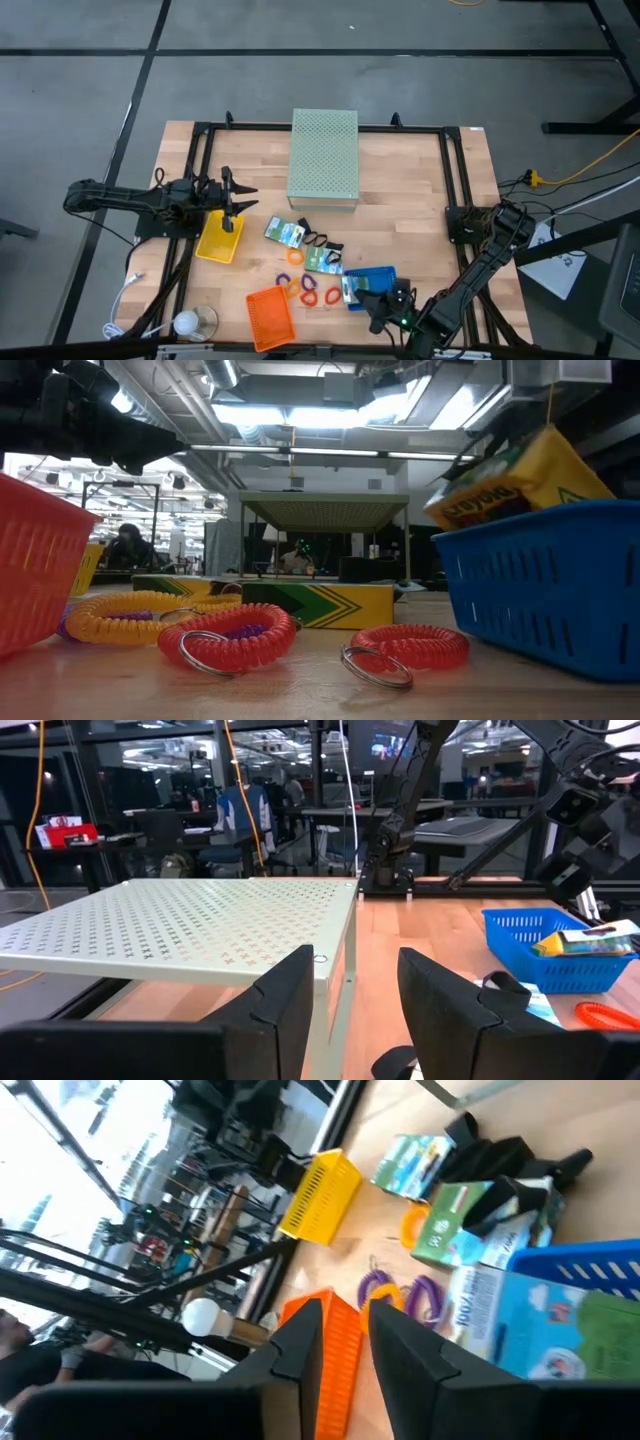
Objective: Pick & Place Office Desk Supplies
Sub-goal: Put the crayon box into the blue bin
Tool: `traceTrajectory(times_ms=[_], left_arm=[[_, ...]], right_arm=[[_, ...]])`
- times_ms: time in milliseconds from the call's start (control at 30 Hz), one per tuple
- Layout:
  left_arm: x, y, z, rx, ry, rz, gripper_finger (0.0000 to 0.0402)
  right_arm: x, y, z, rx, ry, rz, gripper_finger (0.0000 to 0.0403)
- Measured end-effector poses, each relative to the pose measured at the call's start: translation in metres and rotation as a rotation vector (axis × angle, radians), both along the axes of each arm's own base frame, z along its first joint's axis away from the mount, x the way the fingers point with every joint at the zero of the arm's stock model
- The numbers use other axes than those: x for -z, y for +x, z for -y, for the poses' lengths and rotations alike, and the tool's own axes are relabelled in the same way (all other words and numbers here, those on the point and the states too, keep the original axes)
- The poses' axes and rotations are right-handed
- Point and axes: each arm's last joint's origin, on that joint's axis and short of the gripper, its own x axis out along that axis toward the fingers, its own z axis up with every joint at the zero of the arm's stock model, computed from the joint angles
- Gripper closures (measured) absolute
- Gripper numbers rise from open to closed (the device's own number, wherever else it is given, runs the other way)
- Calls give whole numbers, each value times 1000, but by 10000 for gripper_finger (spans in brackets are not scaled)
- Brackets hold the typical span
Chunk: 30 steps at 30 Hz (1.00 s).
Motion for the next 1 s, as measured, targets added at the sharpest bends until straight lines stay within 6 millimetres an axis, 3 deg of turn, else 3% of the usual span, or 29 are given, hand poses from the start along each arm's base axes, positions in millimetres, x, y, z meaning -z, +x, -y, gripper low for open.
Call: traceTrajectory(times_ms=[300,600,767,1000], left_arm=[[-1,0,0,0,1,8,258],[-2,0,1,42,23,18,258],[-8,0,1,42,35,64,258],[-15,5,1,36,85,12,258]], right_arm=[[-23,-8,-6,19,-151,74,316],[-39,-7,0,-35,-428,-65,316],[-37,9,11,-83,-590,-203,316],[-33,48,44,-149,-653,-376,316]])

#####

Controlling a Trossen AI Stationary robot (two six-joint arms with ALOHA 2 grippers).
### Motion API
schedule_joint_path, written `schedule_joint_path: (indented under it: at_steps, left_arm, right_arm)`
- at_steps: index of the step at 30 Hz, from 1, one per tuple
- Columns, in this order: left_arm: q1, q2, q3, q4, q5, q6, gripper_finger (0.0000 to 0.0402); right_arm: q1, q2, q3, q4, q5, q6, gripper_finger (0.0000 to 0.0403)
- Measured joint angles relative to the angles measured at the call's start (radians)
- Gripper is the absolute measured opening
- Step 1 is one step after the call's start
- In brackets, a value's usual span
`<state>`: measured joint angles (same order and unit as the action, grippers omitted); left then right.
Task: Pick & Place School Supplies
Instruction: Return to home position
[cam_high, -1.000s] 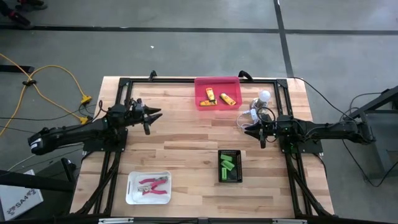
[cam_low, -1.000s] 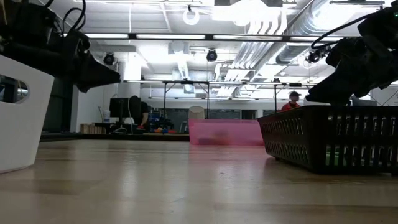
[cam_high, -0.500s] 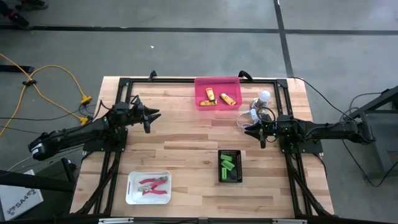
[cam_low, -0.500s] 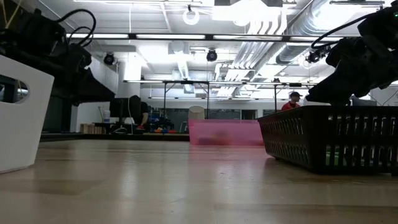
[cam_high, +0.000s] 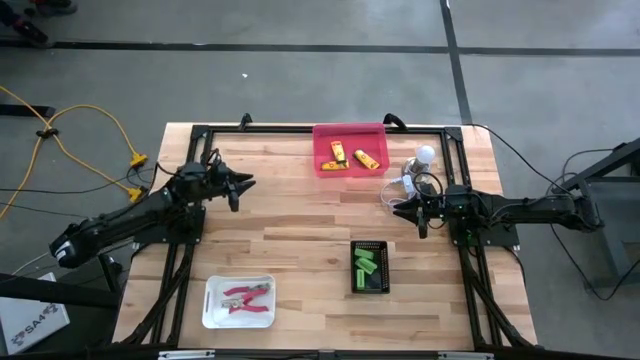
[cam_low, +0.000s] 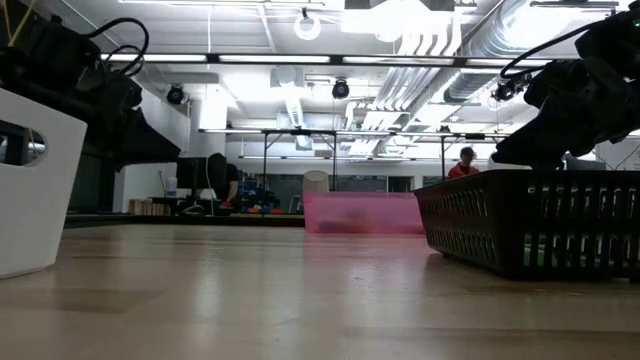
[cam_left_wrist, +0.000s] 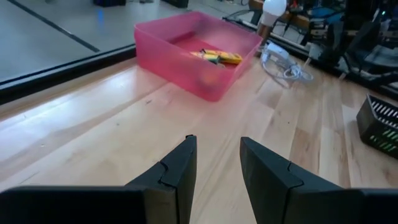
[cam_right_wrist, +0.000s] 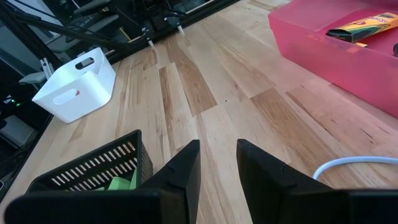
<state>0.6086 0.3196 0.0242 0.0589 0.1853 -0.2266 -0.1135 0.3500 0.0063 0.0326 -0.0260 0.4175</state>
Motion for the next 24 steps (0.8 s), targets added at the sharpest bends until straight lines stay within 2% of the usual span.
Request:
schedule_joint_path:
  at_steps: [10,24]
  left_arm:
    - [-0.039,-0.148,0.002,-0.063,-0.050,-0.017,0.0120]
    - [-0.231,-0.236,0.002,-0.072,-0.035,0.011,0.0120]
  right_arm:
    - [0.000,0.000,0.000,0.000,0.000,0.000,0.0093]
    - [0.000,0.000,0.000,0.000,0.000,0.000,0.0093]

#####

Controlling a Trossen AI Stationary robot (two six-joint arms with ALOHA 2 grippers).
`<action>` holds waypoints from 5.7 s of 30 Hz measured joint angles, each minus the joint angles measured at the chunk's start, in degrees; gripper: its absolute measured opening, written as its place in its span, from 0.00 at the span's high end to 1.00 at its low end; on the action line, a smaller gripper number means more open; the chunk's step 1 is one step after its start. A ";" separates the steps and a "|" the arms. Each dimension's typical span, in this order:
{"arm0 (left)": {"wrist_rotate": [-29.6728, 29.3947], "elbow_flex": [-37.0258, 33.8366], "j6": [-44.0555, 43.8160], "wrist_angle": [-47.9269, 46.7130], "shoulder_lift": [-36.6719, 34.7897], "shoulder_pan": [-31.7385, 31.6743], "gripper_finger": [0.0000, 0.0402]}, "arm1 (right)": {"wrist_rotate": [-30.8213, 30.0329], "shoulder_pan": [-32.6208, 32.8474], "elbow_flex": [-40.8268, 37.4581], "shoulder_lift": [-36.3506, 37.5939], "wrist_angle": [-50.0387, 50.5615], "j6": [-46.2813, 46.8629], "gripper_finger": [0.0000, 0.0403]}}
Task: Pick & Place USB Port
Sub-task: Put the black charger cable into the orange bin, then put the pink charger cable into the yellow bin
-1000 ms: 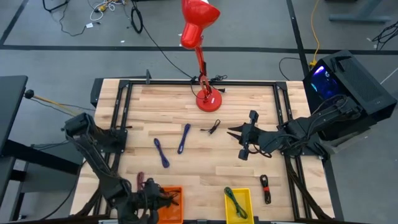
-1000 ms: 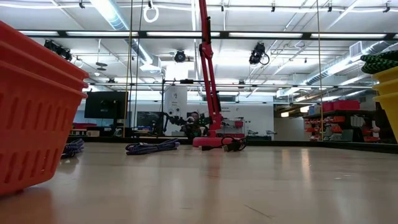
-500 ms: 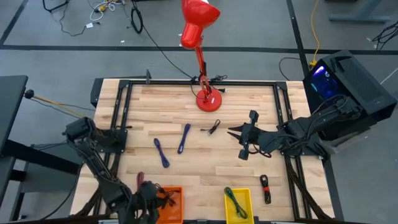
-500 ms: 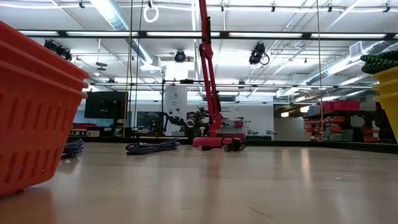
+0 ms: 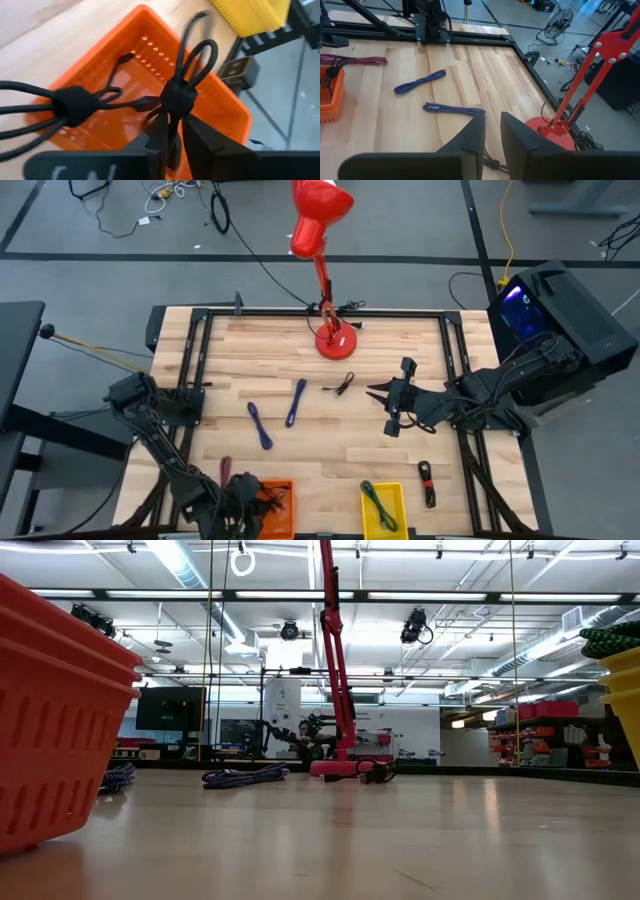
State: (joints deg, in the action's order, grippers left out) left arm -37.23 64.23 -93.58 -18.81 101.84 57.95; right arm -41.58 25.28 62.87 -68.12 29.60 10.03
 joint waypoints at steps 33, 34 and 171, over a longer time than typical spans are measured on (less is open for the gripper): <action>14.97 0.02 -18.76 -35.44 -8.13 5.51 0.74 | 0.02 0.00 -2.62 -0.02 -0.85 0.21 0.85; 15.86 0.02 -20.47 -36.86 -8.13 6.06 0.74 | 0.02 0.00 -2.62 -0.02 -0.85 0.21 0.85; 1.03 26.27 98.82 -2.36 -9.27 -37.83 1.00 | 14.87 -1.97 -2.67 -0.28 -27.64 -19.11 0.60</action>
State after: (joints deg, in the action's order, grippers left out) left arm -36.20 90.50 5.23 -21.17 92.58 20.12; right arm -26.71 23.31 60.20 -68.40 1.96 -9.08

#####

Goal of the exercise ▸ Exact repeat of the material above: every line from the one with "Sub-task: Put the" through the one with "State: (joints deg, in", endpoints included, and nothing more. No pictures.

Output for this exercise ▸
Sub-task: Put the black charger cable into the orange bin, then put the pink charger cable into the yellow bin
-1000 ms: 
-1000 ms: 
-500 ms: 
-500 ms: 
+0 ms: 
State: (joints deg, in the action's order, grippers left out) left arm -37.23 64.23 -93.58 -18.81 101.84 57.95; right arm -41.58 25.28 62.87 -68.12 29.60 10.03

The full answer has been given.